Mais um adolescente indígena morre vítima de coronavírus

Daniel Biasetto
Adolescente indígena infectado por coronavírus

Uma adolescente da etnia Macuxi, de 17 anos, é a mais nova vítima de coronavírus entre indígenas no país. A informação foi confirmada pelo Distrito Sanitário Indígena (Dsei) Leste Roraima. No total, o número de índios contaminados pela Covid-19 no Brasil chegou a 214, média de cinco casos por dia. O estado do Amazonas concentra 70% dos registros da doença.
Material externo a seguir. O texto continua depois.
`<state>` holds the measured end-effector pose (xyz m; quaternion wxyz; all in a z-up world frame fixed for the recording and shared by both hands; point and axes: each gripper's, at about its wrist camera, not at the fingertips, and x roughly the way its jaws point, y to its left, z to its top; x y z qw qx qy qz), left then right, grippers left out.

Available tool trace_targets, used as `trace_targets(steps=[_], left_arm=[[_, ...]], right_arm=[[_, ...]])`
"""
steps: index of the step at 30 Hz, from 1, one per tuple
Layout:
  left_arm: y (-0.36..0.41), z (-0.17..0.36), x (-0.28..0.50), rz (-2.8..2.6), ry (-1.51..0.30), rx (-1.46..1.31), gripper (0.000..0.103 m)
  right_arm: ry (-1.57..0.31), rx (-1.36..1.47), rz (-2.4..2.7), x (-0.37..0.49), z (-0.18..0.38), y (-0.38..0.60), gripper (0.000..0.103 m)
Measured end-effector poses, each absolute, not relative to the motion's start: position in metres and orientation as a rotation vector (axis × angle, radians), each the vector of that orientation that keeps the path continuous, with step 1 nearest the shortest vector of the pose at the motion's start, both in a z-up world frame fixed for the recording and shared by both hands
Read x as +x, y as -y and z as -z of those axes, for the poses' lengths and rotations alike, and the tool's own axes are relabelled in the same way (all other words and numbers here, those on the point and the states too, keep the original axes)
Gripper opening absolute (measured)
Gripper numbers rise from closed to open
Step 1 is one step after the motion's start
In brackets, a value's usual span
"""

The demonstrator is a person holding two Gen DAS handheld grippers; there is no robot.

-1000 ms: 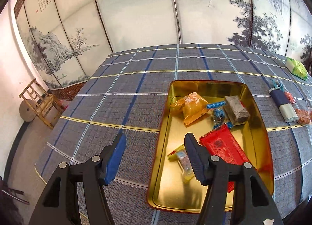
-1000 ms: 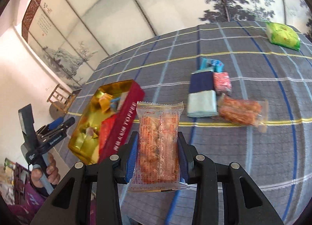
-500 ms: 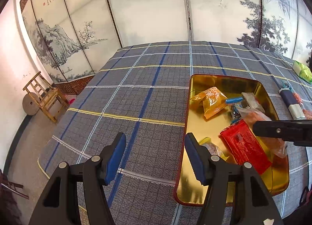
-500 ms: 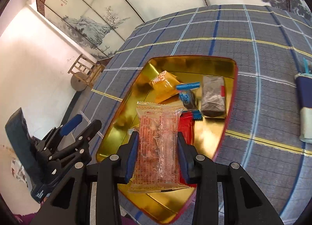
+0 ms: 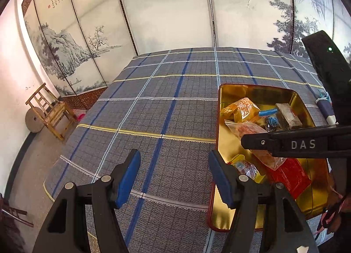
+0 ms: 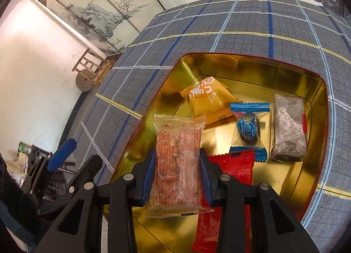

Dados atualizados da Secretaria Especial de Saúde Indígena (Sesai) mostram que foram registradas ao menos 16 mortes, com 126 curas clínicas. Outros 96 casos de pacientes que tiveram amostras recolhidas estão sob suspeita. Os números da Sesai não levam em conta índios que vivem dentro de um contexto urbano, o que é criticado pelas entidades e associações que lutam pelos direitos dos povos indígenas.

A adolescente morreu neste sábado uma semana após procurar ajuda com febre e dor de cabeça. Ela foi transferida no dia 4 de maio para o Pronto Socorro Cosme e Silva, em Boa Vista, recebeu alta no mesmo dia e seguiu para Casa de Saúde indígena (Casai), mas voltou a passar mal e teve o diagnosticado confirmado. Ela chegou a ser internada às pressas no Hospital Geral de Roraima, onde teve piora de seu quadro respiratório e faleceu.

Os Macuxi habitam a região de fronteira com as Guianas, muitos deles na área conhecida como Raposa Serra do Sol, em Roraima. De acordo com o Instituto Socioambiental (ISA), estima-se que existam 140 aldeias macuxi no Brasil.

Esta é a segunda vez que um adolescente indígena morre em decorrência da doença desde que fora registrado o primeiro caso entre esses povos, há 40 dias. O primeiro foi o ianomâmi Alvanei Xrixana , de 15 anos. Ele também morreu no Hospital Geral de Roraima.

O Dsei de Alto Solimões é disparado o distrito com o maior número de casos (100), em sua maioria indígenas kokama e tikuna. Logo depois estão Manaus (25), Parintins (20), Ceará (15) , Yanomami (14) e Leste Roraima (8).

Na semana passada, O GLOBO revelou um áudio em que o coordenador do Dsei do Alto Solimões, Weydson Gossel,  afirma a um grupo de secretários e agentes de saúde que as "coisas estavam fora de controle". Ele faz duras críticas ao governo e à Secretaria de Estado de Saúde do Amazonas (Susam).

O distrito do Alto Solimões compreende nove municípios e tem em Tabatinga a cidade com a maior infraestutura para tratar enfermidades, mas que com a crise sanitária entrou em colapso e pede ajuda.

Além de Tabatinga, a região do Alto Solimões conta com outros oito municípios: São Paulo de Olivença, Benjamim Constant, Amaturá, Santo Antonio do Içá, Tonantins, Fonte Boa, Tefé e Jutaí.